Saturdays are for snowmen


Our impatient, very bored daughter has spent much of winter indoors, gazing out the window and wishing aloud for ’sunflower-growing’ time. She can’t wait to walk out the back door to the paved trail that meets our property line, where we will head east to the community garden, or west toward the duck pond and the library. She longs to get on her bike, or her scooter, and use her little body to create forward-moving energy. Instead, she sits in a chair by the window and looks at snow as far as the eye can see. She is a warm-weather person.




Last I heard, we’ve had 63 inches this season. And it’s been that dry, powdery snow that does not pack well. So for all the blizzards and drifting and shoveling we have endured, nary a snowman has graced our front yard. It could also have to do with the fact that I do not play well with snow.


Snowmen are a Daddy thing; I’m the hot-cocoa maker.


But last Saturday, the sun shone, which caused some melting. The snow became heavy and wet, and my husband and daughter went outside to play. Pretty soon, my phone rang.
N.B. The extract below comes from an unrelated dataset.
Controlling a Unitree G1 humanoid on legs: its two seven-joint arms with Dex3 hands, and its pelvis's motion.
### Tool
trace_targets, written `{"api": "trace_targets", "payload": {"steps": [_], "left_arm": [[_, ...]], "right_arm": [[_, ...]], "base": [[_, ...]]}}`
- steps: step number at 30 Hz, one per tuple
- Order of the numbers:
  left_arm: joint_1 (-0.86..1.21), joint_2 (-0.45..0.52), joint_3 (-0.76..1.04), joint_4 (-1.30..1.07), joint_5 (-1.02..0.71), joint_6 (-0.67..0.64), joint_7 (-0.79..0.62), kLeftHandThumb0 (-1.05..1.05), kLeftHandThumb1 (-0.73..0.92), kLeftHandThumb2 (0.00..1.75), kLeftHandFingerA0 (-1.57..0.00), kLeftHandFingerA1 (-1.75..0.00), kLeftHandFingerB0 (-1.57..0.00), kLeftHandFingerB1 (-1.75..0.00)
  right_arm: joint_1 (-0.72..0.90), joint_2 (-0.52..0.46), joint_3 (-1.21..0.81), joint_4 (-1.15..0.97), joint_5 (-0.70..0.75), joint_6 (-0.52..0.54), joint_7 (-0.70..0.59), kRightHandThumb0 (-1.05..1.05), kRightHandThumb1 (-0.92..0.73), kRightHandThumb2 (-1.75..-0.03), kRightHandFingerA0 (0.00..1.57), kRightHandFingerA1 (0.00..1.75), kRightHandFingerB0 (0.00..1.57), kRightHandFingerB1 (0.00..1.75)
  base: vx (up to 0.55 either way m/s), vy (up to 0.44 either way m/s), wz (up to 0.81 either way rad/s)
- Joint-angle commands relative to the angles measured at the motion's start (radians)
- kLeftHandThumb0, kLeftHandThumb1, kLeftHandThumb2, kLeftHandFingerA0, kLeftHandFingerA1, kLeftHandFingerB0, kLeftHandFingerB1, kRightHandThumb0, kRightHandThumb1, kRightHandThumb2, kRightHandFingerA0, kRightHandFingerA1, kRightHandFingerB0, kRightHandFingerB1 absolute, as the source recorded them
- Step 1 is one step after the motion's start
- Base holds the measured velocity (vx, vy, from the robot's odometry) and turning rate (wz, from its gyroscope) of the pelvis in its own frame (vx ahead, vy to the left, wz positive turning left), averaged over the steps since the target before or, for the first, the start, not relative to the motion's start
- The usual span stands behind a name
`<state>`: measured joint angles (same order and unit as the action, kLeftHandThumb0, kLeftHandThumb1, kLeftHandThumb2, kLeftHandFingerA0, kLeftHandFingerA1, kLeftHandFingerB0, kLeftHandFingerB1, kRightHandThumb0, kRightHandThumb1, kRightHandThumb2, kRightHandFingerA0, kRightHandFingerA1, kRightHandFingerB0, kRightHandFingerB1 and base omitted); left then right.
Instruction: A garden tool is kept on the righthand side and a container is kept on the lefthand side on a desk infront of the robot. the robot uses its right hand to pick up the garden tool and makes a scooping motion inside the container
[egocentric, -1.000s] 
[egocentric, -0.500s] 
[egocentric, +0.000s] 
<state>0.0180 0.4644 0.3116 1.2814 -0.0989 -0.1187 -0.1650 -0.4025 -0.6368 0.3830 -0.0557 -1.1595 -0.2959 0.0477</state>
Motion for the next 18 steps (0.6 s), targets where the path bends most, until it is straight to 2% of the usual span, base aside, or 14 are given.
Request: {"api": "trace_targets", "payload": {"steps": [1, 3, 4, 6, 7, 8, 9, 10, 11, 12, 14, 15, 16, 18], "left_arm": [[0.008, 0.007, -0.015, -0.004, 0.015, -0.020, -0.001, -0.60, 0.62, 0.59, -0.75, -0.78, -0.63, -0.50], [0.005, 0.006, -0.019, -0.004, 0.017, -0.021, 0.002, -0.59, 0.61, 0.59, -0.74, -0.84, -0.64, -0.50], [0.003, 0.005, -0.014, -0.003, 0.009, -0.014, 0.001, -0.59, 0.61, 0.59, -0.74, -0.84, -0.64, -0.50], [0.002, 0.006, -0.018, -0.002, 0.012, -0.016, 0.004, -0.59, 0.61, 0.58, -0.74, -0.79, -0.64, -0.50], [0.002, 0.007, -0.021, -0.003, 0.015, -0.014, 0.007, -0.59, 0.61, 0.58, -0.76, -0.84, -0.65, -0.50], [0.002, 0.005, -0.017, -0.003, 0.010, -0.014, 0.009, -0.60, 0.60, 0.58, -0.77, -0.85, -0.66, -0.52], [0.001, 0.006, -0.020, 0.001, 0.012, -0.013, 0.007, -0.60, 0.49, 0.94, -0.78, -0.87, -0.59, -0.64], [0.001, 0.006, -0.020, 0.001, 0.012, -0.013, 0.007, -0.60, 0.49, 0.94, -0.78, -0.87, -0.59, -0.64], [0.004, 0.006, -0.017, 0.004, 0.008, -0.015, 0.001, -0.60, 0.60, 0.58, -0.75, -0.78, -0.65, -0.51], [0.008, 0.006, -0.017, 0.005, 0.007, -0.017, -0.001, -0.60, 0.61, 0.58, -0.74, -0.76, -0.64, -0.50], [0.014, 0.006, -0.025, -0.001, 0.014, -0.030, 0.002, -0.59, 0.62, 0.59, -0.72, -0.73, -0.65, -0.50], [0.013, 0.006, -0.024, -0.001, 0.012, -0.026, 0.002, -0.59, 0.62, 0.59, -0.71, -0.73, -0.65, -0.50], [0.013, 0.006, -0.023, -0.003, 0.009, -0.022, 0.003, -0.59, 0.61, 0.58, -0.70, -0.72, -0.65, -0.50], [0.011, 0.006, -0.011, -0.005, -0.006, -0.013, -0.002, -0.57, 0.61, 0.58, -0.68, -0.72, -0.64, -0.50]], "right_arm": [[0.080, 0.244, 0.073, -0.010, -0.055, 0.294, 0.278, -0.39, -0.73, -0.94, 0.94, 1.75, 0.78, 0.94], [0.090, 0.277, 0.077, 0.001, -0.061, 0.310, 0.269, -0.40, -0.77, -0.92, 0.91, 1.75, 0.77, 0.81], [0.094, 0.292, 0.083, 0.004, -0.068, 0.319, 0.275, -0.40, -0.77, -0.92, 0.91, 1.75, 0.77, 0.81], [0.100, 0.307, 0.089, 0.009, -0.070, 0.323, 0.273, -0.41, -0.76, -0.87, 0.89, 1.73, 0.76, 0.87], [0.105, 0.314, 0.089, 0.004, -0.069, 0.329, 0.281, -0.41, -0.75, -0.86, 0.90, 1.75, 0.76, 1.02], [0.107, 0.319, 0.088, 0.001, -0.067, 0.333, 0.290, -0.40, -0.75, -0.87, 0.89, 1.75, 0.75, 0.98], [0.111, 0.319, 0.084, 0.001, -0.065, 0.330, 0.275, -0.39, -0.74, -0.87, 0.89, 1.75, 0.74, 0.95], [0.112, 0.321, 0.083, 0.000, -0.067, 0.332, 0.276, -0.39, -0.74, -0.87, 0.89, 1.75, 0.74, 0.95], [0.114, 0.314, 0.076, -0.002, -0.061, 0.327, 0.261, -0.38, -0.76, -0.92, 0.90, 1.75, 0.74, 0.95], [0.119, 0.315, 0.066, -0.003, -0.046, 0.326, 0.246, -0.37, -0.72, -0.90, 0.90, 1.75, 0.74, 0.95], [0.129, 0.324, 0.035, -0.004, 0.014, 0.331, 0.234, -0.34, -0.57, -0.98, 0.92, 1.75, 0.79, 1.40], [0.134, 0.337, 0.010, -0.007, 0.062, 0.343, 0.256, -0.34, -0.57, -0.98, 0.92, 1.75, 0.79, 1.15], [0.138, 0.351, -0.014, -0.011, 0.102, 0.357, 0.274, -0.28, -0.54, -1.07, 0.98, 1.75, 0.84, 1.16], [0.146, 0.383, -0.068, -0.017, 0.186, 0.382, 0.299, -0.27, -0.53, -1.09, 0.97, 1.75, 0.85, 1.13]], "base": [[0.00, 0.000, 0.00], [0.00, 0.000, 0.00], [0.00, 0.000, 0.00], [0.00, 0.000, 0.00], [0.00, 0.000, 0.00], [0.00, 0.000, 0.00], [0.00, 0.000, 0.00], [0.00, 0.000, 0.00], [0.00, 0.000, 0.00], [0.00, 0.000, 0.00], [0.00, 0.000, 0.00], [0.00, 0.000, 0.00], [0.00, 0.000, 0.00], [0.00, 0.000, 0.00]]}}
It was my husband saying, “Bring us a face!” So I quickly gathered two smooth, black stones for eyes, a carrot for a nose, and raisins for a smile. And a bright, red scarf. I went out and we gave the snow creature a personality (although the raisins promptly fell off and the dog gobbled them up, so our snowman is a coy fellow).




He’s a run-of-the-mill snowman. Better snowmen have been constructed. (A couple of guys in the next town over even constructed a six-foot-tall snow penis that made the evening news!) But my daughter loves him, and greets him every morning on her way to the bus. He leans forward a bit now, and one of his eyes has disappeared.


She changed his name from “Andrew” to “Cyclops,” and loves him just the same.